«Как разумно, правда? — думал он, заведя наконец промерзшую машину. — Мне надо куда-нибудь поехать, потому что я не хочу, чтобы Буми меня увидел. Это звучит здраво. Почти спокойно. Так почему бы мне не вылезти из машины и не войти в дом?»
Машина тронулась. Он заметил, что обогреватель плохо работает. Не счищая с машины снега, Робин поехал в сторону стоянки — неподалеку от «Фрито Лей», где когда-то Талли и Робин занимались любовью. Робин вышел из машины и подумал о Талли. И закричал. Было воскресенье, стоянка была пуста, и Робин кричал и кричал. Он бегал вокруг машины, что-то выкрикивая и тут же забывая, пинал ногами то снег, то машину.
Наконец, совершенно измученный, но все еще возбужденный и злой, Робин открыл дверцу и полез в бардачок за обрезком стальной трубы. Он всегда просил Талли возить его с собой — просто на всякий случай. Ей он так и не пригодился. Зато теперь был нужен ему самому.
3
— Папа, поедем к маме, — сказал Бумеранг, слезая с дивана.
Робин, все еще в пальто, подошел к нему и погладил по голове.
— Подождем немного, ладно?

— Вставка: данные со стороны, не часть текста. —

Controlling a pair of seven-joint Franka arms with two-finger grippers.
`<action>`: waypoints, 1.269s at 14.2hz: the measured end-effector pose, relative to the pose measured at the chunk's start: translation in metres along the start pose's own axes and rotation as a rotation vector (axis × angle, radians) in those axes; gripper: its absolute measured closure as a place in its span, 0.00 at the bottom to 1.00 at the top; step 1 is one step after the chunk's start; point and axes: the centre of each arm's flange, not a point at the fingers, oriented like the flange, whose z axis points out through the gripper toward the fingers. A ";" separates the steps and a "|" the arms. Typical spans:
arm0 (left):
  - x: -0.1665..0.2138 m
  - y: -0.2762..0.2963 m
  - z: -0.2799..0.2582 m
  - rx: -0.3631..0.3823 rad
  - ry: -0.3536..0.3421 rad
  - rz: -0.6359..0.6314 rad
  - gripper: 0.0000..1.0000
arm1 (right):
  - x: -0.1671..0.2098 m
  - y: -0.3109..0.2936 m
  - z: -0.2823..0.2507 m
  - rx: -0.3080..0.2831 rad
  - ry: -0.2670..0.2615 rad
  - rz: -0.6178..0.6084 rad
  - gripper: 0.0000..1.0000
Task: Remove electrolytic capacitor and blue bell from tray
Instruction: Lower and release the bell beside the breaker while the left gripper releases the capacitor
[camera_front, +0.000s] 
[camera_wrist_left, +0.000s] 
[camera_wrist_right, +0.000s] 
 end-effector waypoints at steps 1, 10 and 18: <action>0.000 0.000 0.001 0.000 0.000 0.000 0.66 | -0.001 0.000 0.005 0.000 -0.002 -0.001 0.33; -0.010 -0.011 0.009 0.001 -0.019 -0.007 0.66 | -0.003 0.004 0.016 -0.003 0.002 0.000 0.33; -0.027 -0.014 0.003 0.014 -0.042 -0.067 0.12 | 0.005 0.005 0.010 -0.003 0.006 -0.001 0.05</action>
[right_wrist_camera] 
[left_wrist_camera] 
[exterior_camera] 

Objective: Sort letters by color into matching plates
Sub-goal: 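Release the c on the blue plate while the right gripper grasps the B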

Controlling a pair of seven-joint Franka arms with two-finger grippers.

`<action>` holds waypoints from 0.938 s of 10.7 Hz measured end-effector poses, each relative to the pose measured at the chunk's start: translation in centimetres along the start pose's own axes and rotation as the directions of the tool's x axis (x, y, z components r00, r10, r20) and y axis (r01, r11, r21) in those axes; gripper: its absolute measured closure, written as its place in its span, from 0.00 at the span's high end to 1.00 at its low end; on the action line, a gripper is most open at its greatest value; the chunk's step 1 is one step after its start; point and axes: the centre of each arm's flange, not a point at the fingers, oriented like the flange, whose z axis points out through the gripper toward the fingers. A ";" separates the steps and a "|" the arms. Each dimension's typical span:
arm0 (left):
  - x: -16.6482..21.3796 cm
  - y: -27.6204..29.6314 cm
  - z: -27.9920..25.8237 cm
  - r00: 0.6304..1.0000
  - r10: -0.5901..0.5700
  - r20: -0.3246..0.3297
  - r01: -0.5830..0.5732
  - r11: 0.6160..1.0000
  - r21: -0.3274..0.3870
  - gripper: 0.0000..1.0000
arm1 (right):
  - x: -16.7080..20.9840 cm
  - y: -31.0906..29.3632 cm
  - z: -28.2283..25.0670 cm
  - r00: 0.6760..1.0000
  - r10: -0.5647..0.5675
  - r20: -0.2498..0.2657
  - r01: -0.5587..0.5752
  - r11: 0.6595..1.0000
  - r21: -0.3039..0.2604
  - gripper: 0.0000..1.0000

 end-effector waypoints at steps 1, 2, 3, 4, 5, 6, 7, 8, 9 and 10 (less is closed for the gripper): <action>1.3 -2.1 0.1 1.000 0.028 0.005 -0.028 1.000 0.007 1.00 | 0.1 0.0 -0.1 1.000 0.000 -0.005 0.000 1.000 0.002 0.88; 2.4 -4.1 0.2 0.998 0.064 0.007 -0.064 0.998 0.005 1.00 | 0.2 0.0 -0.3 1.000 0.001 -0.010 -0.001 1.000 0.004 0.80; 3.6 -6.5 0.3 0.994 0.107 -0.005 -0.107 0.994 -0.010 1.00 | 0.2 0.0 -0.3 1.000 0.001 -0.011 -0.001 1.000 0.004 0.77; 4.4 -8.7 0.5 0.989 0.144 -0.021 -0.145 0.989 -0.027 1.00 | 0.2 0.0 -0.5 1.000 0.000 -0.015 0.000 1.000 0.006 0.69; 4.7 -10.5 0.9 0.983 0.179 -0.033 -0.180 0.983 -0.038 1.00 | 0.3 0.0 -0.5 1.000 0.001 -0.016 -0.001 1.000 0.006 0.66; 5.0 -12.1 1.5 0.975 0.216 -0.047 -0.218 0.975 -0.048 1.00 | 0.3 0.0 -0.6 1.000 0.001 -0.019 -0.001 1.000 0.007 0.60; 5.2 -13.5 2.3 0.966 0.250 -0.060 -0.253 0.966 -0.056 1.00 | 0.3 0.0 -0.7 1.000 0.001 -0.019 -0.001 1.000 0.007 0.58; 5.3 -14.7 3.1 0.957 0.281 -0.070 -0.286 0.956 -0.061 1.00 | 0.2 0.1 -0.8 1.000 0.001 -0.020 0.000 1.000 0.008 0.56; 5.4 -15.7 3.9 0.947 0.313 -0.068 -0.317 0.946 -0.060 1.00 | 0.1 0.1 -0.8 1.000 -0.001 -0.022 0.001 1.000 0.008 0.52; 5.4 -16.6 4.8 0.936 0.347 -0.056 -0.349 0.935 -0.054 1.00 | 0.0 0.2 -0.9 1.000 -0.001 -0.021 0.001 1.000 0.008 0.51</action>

Маме все еще очень плохо.
— Как она? — спросила Хедда, выходя из кухни прихрамывая.
— Она в реанимации. — Робин взял ее за руку и увел обратно на кухню. Он понизил голос так, чтобы Буми не мог услышать. — Они не могут остановить кровотечение.
— О Господи! — сказала Хедда. — Ты, наверное, голоден? Хочешь сандвич?
Робин покачал головой и пошел в ванную. Он долго стоял под горячим душем и только после этого отважился войти в спальню. Постель была застелена еще с субботнего утра.
«Никто из нас не спал на ней этой ночью», — подумал он, ощущая саднящее чувство вины.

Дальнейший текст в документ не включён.